June 1, 2014

[Lampung Tumbai] Lampung dalam Catatan Kern

Oleh Frieda Amran
Penyuka sejarah, tinggal di Belanda

Sawah di Metro, 1935 (KITLV, Leiden)
KEPALA marga bukanlah pemimpin-pemimpin absolut. Dalam pengambilan keputusan, mereka selalu bermusyawarah dengan penyimbang dan warganya. Bahwa Belanda hendak berlaku seolah kepala-kepala adat itu tidak ada dan tidak mengakui keberadaan mereka, menurut R.A. Kern, aneh sekali mengingat surat-surat resmi Hindia Belanda justru masih terus menyebut-nyebut kepala marga. Memang, sejak 1857, segala sesuatu dilakukan untuk melucuti hak masyarakat atas pranata-pranata sosial dan politiknya.

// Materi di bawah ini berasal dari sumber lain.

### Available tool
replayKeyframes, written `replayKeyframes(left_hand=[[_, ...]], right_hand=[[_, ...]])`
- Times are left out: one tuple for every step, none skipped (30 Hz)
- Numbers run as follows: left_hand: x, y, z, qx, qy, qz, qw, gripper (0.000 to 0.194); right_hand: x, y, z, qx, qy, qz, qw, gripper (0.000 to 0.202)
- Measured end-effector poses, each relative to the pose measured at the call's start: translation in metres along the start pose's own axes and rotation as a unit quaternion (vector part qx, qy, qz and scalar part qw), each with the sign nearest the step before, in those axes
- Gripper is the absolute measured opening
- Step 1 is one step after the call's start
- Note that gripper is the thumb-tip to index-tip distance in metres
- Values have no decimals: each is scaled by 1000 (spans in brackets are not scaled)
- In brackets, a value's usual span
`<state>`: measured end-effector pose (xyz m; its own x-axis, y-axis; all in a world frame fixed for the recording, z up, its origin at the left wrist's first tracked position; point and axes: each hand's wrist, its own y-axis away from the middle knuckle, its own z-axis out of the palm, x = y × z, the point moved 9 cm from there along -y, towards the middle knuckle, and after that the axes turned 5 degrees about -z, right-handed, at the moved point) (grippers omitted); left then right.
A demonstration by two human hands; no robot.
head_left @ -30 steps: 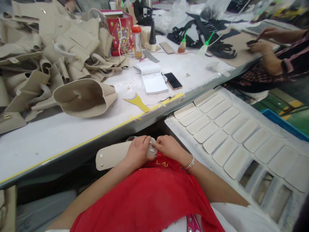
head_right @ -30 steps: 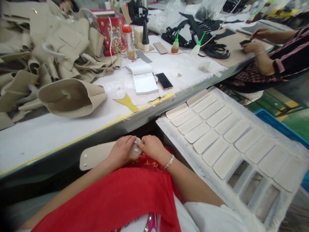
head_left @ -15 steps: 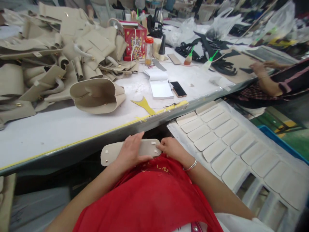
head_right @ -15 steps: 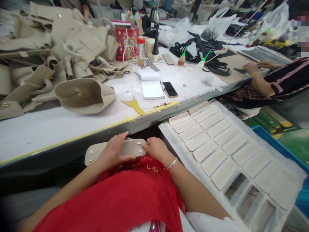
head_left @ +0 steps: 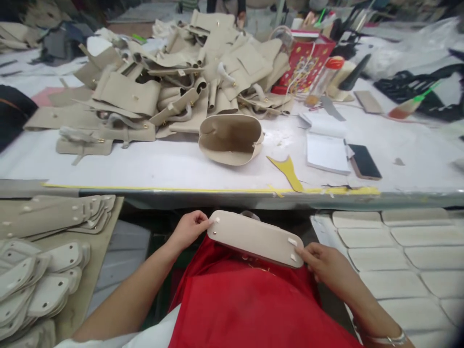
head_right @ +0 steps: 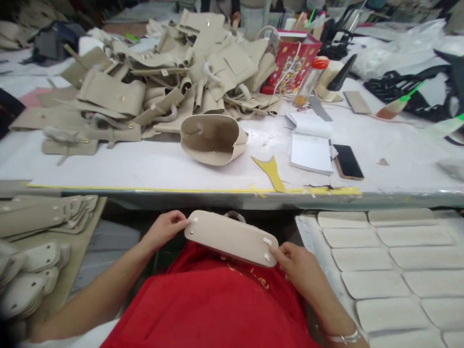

Sebelum 1870, kekuasaan marga atas pendayagunaan tanah—kekuasaan inilah yang terutama memberikan kekuatan politik kepada kepala marga—dikesampingkan oleh residen dengan suatu peraturan. Peraturan itu menentukan bahwa batas dusun tidak melebihi 4 paal (1 paal = 1.851,85 meter) dan batas dusun yang lebih kecil tidak melebihi 2 paal. Tak ada lagi pengakuan terhadap tanah marga. Siapa pun bebas membangun rumah, membuat ladang dan meramu hasil hutan. Perubahan ini memungkinkan orang yang bukan warga marga—seperti orang dari Palembang dan Jawa—dapat semena-mena menggunakan tanah yang tadinya termasuk dalam wilayah marga tertentu. Namun, warga marga nyatanya tetap memperhatikan pembagian wilayah marga (yang tradisional) dalam pembudidayaan tanah.